La mémoire qui flanche
Il y a tant de choses à se souvenir. Et si peu de temps pour s’en rappeler. Plus on vieillit, plus on accumule les instants du passé. Et plus on amasse ces reliques du temps qui file, moins on a de place dans la tête pour les ranger.
Plus la peine d’exercer la partie molle de notre cerveau qui nous sert de mémoire, nous avons le disque dur de notre ordinateur et sa mémoire plus vive que toutes les bibliothèques du monde pour nous venir en aide.

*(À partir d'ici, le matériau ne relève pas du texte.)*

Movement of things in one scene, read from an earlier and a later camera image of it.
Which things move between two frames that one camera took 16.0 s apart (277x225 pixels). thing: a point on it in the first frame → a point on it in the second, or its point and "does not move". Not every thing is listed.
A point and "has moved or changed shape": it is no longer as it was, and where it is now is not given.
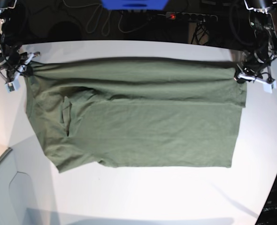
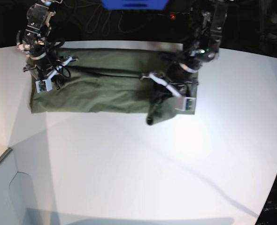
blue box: (134, 4) does not move
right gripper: (255, 62) → (179, 77)
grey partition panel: (10, 193) does not move
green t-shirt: (136, 111) has moved or changed shape
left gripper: (9, 68) → (42, 62)
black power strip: (190, 17) does not move
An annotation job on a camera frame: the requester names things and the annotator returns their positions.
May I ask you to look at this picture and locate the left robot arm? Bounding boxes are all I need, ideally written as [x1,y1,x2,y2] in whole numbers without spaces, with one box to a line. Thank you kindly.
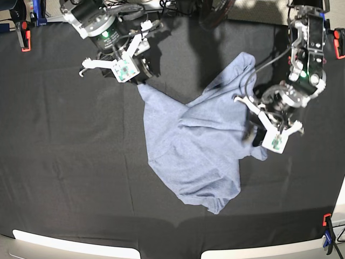
[234,1,330,154]

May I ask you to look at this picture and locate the black table cloth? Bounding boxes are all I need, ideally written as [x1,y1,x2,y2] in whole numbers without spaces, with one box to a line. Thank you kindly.
[1,23,344,258]

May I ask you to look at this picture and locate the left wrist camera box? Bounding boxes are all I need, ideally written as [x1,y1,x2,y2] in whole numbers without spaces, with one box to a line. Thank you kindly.
[262,129,288,154]

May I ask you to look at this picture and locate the left rear blue clamp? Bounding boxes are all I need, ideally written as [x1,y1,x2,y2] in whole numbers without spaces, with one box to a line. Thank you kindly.
[30,0,47,26]

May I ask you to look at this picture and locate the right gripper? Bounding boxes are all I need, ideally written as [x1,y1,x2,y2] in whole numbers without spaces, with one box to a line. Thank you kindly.
[96,20,159,84]

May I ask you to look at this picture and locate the left rear orange clamp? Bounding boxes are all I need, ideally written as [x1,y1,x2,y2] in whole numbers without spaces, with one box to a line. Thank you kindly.
[15,21,31,52]

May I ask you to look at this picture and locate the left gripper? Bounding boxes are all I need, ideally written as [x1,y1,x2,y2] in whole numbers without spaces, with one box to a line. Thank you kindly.
[241,80,305,147]

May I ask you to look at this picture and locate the light blue t-shirt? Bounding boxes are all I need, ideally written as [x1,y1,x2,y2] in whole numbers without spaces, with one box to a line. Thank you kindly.
[137,52,267,214]

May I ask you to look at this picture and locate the right rear orange clamp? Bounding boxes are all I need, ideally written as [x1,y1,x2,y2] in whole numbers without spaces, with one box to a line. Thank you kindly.
[333,28,345,59]

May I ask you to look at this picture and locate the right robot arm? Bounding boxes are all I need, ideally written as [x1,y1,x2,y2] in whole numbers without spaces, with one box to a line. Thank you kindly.
[60,1,162,84]

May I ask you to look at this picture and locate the right front orange blue clamp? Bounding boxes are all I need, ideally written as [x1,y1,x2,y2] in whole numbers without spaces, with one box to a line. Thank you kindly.
[322,213,335,255]

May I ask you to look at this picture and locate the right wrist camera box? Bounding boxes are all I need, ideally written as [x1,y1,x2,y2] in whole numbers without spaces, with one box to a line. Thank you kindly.
[111,54,140,83]

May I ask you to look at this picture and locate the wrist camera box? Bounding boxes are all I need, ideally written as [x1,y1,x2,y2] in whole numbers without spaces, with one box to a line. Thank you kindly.
[262,129,288,154]
[111,54,140,83]

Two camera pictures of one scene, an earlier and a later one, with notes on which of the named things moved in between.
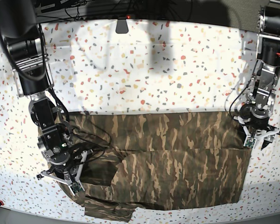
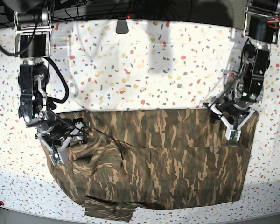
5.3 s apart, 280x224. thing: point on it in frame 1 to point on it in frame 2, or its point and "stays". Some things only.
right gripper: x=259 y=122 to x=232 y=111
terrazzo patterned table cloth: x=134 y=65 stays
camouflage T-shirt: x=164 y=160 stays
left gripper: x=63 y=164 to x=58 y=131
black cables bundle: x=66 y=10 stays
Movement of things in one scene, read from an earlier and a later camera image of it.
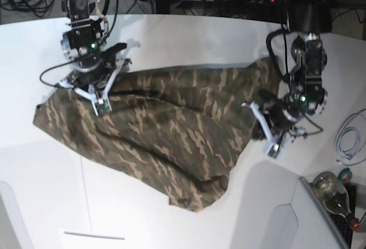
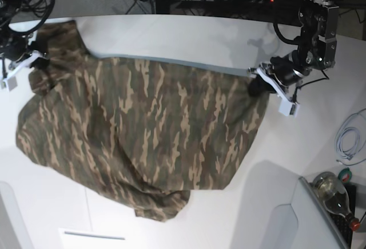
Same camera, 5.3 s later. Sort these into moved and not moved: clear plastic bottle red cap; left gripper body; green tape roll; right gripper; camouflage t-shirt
Moved: camouflage t-shirt; left gripper body; right gripper
Not moved: clear plastic bottle red cap; green tape roll
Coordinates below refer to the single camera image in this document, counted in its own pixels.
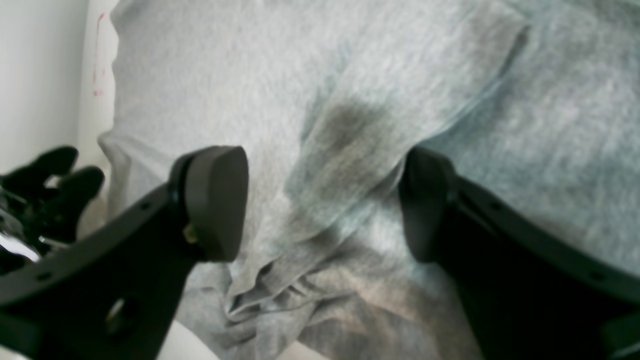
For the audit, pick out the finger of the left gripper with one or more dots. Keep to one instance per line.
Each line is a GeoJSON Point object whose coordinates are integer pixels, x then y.
{"type": "Point", "coordinates": [59, 216]}
{"type": "Point", "coordinates": [28, 182]}

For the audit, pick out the grey t-shirt with black lettering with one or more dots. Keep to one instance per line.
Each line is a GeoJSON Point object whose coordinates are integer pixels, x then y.
{"type": "Point", "coordinates": [537, 100]}

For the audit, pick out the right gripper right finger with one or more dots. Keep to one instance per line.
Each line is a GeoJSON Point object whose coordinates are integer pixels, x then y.
{"type": "Point", "coordinates": [526, 294]}

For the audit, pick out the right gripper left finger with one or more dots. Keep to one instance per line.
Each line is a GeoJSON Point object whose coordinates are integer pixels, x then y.
{"type": "Point", "coordinates": [113, 295]}

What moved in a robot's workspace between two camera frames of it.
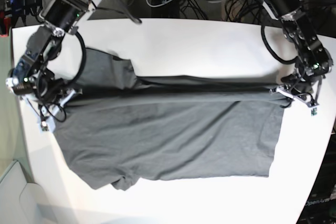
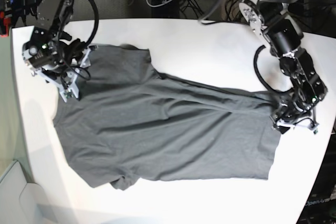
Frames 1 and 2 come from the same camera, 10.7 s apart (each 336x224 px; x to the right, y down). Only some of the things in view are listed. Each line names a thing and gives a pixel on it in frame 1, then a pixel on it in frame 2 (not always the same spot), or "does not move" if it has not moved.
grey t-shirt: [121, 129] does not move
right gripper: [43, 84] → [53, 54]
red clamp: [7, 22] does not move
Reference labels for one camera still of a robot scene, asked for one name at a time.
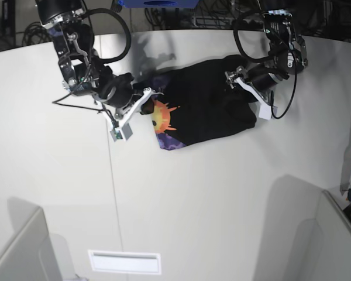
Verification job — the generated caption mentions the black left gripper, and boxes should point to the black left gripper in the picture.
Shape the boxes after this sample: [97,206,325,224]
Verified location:
[225,63,290,106]

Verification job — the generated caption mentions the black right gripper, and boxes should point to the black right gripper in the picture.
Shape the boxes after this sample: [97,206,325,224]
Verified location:
[94,73,163,129]

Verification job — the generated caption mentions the black T-shirt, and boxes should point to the black T-shirt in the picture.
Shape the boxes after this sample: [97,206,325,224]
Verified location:
[140,54,257,152]

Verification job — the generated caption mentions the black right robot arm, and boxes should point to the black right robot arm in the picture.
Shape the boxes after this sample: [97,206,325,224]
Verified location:
[36,1,158,128]

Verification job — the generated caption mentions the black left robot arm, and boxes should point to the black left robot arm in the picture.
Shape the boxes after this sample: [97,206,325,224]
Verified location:
[225,1,308,120]

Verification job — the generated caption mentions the blue box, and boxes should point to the blue box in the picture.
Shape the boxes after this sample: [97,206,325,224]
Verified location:
[117,0,199,9]

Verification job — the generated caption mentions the white slotted table plate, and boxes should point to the white slotted table plate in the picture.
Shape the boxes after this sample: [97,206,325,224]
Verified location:
[88,250,162,275]

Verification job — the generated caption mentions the white right partition panel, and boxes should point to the white right partition panel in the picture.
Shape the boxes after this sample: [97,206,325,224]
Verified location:
[312,191,351,280]

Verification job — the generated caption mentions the white partition panel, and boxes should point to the white partition panel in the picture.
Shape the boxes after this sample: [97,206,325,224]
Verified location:
[312,191,351,280]
[0,207,63,280]

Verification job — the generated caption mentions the white left partition panel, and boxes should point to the white left partition panel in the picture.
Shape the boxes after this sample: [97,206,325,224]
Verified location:
[0,207,63,280]

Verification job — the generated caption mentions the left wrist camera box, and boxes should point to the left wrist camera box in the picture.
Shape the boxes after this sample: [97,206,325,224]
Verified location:
[258,104,278,121]

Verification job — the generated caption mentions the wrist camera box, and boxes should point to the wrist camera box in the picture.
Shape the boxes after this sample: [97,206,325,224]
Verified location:
[258,104,278,121]
[110,124,133,142]

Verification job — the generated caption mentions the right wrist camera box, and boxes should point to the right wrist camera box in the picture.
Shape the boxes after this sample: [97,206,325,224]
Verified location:
[110,124,133,142]

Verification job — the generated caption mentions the grey strap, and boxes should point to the grey strap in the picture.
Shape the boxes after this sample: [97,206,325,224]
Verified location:
[339,116,351,197]

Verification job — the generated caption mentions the coiled black cables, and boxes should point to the coiled black cables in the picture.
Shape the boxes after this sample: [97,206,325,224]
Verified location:
[20,22,53,47]

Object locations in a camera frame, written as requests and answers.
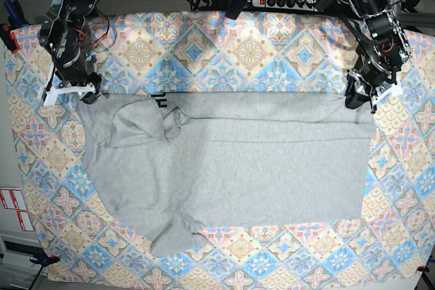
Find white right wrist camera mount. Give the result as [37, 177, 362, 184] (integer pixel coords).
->
[37, 64, 97, 106]

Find orange black clamp lower left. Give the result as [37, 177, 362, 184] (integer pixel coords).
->
[29, 255, 60, 267]

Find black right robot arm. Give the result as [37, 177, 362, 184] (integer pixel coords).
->
[38, 0, 102, 106]

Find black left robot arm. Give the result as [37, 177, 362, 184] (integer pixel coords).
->
[334, 0, 411, 113]

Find white power strip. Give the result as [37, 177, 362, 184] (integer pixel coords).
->
[251, 0, 315, 11]

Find red white labels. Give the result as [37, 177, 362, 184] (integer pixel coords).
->
[1, 187, 35, 232]

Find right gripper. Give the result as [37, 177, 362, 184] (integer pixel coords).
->
[54, 54, 102, 105]

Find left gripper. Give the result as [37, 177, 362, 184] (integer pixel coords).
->
[345, 60, 396, 109]

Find orange black clamp lower right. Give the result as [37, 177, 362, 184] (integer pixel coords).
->
[417, 266, 430, 273]

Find grey T-shirt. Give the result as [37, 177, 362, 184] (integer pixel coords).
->
[75, 92, 376, 257]

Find orange black clamp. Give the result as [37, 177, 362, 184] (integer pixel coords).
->
[0, 24, 20, 54]
[29, 255, 60, 267]
[417, 266, 430, 273]

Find orange black clamp upper left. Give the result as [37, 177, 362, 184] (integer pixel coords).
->
[0, 24, 20, 54]

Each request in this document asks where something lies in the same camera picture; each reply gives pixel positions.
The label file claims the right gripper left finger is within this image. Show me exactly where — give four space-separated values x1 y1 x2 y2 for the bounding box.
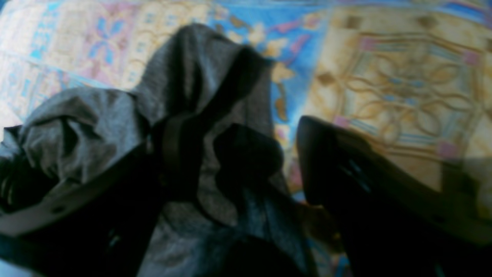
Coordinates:
1 113 204 277

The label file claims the patterned tablecloth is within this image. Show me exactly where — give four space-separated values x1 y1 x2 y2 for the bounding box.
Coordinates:
1 0 491 277

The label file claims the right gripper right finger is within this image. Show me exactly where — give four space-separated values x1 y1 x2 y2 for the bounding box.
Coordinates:
296 116 491 277

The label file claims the grey t-shirt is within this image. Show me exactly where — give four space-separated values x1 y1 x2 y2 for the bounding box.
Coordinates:
1 23 317 277

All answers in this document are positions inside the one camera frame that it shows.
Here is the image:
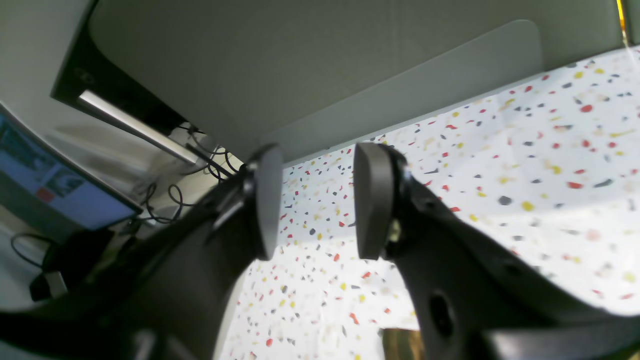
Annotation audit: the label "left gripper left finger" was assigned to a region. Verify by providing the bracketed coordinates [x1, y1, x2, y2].
[1, 145, 283, 360]

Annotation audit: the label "black cables behind table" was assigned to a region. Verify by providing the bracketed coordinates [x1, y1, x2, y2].
[10, 125, 246, 271]

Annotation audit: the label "camouflage T-shirt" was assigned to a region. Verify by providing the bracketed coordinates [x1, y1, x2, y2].
[379, 328, 426, 360]

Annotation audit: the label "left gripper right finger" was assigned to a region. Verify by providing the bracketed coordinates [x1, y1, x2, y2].
[353, 142, 640, 360]

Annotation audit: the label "computer monitor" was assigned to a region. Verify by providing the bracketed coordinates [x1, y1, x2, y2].
[0, 107, 142, 244]

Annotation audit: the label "terrazzo pattern table cloth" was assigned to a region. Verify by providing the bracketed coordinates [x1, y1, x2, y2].
[217, 46, 640, 360]

Désormais, quand on veut ressortir de la vase lourde de nos souvenirs les couleurs d’une fleur ou l’architecture d’une région, on tape dans Google Image. Si l’on cherche à se rappeler le chemin qui mène de A à B sans passer par C, on va faire un tour du côté de Google Map. Si l’on ne souvient plus du métier de Ginette, du prénom de la femme de Marcel, du nombre d’enfants de Cunégonde ou si Natacha est toujours célibataire, il suffit de fouiller dans ses amis Facebook. Et si on ne sait plus où on se trouve, on va voir sur Foursquare si on y est.
La mémoire n’est plus dans la tête, elle est au bout des doigts.